Your goal -> Your answer should consist of each line from the data below that contains "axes".

Data provided ->
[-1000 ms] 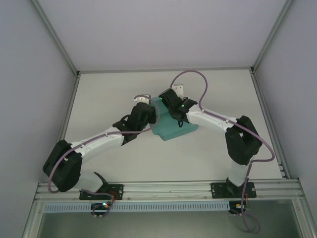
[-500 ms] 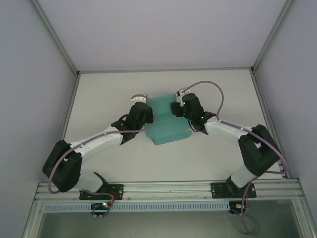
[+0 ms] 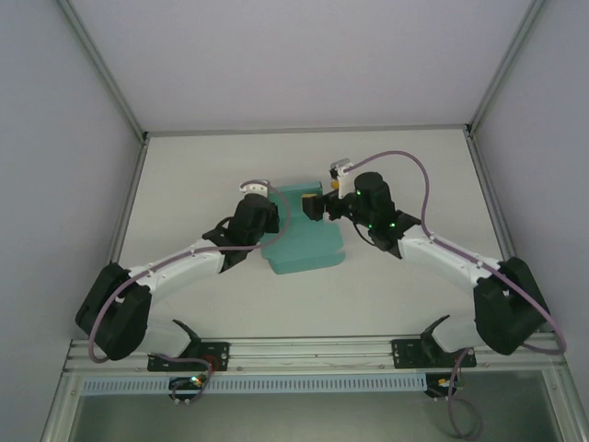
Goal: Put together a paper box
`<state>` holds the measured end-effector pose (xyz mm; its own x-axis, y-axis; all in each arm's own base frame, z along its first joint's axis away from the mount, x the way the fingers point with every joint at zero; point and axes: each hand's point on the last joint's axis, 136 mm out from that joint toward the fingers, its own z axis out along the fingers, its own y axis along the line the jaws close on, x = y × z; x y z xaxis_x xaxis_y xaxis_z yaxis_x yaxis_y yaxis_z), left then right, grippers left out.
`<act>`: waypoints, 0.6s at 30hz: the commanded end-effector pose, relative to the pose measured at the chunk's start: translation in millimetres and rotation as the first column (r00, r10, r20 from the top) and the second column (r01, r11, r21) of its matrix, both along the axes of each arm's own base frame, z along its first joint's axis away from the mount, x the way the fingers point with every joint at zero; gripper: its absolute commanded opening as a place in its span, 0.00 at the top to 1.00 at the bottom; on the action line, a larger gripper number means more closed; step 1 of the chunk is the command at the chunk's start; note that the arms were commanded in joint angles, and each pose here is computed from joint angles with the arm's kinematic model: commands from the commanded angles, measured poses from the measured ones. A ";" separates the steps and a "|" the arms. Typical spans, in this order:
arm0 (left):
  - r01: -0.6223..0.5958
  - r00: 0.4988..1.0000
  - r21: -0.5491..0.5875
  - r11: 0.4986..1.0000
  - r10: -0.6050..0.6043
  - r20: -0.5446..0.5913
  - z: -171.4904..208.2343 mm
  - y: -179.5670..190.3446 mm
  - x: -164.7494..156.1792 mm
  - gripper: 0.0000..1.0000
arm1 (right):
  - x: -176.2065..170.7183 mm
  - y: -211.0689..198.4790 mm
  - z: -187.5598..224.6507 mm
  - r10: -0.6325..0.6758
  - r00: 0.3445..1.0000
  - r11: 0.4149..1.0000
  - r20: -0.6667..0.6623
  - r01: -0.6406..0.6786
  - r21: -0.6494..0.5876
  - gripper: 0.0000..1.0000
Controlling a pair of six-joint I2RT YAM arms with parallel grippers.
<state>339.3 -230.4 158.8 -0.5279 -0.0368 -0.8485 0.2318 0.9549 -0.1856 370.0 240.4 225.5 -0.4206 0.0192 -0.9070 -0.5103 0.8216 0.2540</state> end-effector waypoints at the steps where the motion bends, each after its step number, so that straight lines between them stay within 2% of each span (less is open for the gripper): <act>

Worked solution ->
`<state>` holds the measured end-effector pose (xyz mm; its own x-axis, y-axis; all in each arm's own base frame, z along its first joint's axis away from the mount, x the way the fingers point with every joint at zero; point and axes: each hand's point on the last joint's axis, 136 mm out from that joint toward the fingers, its own z axis out along the fingers, its own y axis along the line the jaws close on, x = y × z; x y z xaxis_x xaxis_y xaxis_z yaxis_x yaxis_y yaxis_z), left then right, grippers left out.
`<act>`: waypoints, 0.6s at 30hz: the commanded end-effector pose, relative to the pose measured at the chunk's start: translation in millimetres and rotation as the first column (r00, r10, r20 from the top) and the second column (r01, r11, r21) of its matrix, both along the axes of each arm's own base frame, z along its first joint's axis away from the mount, x the way the fingers point with every joint at zero; gripper: its absolute commanded opening as a place in its span, 0.00 at the top to 1.00 at the bottom; on the action line, a larger gripper number means more closed; step 1 of the chunk is the command at the chunk's start; note that the arms were commanded in joint angles, and each pose here is computed from joint angles with the arm's kinematic model: commands from the commanded angles, measured poses from the measured ones. A ";" separates the steps and a "|" the arms. Typical spans, in this order:

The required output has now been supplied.